A newer test, that will likely will become the standard, can be done in the first trimester that screens for Down Syndrome. Different places call this test different things, but I've heard it called Early Risk Assessment, Nuchal Translucency Screening, and First Trimester Screening. Many places only offer this to women 35 and older, or those who are high risk for having a baby with Down Syndrome. This test is done by obtaining a blood sample with an ultrasound between 10 and 14 weeks. The ultrasound measures the nuchal fold on the back of the fetal neck. The blood sample measures:
- PAPP-A (pregnancy associated plasma protein-A)
Again, the results are given in a ratio and interpreted the same way as the Quad screen. One downfall to this screening test is that it can not predict neural tube defect risk, so if a woman wants a screening test for this she has to have the part of the Quad screen that looks at neural tube defects in her second trimester.
So what happens when a woman has a positive screening test?
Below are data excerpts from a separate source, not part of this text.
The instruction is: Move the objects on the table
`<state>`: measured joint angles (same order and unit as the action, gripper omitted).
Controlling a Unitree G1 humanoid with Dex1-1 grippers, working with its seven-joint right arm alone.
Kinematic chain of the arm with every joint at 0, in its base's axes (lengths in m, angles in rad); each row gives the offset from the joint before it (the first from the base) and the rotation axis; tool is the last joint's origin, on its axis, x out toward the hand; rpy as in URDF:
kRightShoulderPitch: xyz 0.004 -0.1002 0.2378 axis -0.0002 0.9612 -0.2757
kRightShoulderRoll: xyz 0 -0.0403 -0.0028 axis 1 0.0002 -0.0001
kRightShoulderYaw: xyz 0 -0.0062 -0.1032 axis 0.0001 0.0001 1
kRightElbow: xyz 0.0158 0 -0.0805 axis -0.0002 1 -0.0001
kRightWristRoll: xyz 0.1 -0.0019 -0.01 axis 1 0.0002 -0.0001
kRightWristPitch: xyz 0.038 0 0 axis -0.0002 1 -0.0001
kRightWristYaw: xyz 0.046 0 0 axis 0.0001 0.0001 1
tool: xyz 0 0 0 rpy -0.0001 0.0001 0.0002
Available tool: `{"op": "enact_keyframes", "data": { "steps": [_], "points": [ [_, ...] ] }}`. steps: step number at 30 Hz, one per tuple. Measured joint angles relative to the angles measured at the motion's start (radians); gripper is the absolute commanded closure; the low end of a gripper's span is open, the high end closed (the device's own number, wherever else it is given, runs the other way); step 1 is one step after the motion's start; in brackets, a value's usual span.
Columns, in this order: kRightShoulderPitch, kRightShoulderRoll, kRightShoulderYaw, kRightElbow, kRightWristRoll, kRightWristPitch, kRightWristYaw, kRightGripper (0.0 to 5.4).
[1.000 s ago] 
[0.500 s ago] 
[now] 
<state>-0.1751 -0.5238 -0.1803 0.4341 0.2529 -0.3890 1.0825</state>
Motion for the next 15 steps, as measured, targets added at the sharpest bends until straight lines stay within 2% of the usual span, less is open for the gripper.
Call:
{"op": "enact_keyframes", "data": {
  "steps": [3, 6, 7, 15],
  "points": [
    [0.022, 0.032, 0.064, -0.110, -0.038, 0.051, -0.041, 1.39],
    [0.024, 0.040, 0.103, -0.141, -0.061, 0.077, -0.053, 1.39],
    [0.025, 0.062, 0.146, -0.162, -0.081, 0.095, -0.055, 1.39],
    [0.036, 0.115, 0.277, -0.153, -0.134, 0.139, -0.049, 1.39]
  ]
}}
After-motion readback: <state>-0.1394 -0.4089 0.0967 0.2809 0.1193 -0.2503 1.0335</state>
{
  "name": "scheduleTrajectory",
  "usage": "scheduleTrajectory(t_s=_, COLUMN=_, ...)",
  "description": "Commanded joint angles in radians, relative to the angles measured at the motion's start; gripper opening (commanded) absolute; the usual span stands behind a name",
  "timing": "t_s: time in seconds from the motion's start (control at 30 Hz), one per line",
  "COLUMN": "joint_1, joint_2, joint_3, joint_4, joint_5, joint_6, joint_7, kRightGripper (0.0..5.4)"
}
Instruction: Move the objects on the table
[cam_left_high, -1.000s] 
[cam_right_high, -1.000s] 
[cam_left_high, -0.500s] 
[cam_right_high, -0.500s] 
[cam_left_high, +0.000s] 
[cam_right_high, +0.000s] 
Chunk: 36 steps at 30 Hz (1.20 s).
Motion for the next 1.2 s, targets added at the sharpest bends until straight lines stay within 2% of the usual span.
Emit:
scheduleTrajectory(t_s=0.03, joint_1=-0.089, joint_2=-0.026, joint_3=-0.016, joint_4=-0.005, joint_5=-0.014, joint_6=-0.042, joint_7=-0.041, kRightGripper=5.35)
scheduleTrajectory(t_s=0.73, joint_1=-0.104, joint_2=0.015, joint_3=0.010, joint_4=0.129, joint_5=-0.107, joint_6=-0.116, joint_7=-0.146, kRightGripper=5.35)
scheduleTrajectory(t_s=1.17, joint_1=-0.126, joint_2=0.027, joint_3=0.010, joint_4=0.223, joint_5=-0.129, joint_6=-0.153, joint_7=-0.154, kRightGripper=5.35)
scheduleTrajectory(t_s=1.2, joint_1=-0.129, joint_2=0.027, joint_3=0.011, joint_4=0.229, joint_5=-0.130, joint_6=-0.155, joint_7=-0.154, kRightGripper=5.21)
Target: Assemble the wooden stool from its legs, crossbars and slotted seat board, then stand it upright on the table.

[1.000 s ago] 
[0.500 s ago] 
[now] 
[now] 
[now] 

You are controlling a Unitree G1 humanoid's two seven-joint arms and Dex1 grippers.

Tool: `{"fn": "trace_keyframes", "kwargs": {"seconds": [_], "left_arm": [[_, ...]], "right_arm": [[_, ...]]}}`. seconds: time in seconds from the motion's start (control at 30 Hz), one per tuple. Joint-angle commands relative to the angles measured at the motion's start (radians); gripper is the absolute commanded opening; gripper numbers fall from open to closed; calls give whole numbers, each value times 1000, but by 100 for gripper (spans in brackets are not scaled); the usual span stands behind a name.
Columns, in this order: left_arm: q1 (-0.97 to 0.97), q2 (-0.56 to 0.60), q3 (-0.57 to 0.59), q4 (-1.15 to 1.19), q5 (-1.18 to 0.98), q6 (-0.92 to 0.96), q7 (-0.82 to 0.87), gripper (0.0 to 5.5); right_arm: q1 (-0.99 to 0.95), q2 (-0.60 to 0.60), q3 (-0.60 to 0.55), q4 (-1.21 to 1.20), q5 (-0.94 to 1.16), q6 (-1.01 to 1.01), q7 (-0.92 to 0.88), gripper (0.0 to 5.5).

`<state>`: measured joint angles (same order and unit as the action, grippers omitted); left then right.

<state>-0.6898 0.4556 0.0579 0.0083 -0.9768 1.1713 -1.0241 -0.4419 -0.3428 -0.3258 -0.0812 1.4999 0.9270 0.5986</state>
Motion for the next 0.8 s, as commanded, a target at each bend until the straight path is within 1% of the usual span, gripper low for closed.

First she'll get an explanation of the results, and offered to speak with a genetic counselor. She can also chose to have a diagnostic test such as the chorionic villus sampling (CVS) or amniocentesis.
And why do I say that women do these tests that are offered without much thought? Because when the test comes back "positive" she has no clue what she wants to do. I feel that a woman should have a good idea what she would do with the information these tests are giving her. I've seen some women totally panic and freeze with fear that something is wrong, and can't come to a decision as to what she should do.
So here are some questions to consider when faced with whether or not to do these tests:
- Would having a child with Down Syndrome, spina bifida, or trisomy 18 change the outcome of your pregnancy?
- Would you feel that you could not adequately care for a child with those disorders?
- Would you terminate a pregnancy knowing you were carrying an affected child?
- Would you want to know if your child had one of these disorders so you could prepare for their care (ie, speak with specialists before the birth, align home help, decide whether to continue working)?
- Is not knowing in advance okay or would it create more anxiety?
I'm curious to hear how screening tests were discussed with you. I've seen some women just told that there is a test that is done and that they will be having it at that visit (so much for informed consent!). I've seen some providers tell women that they shouldn't have it done. Hopefully most are given accurate information that allows a woman to make an informed choice.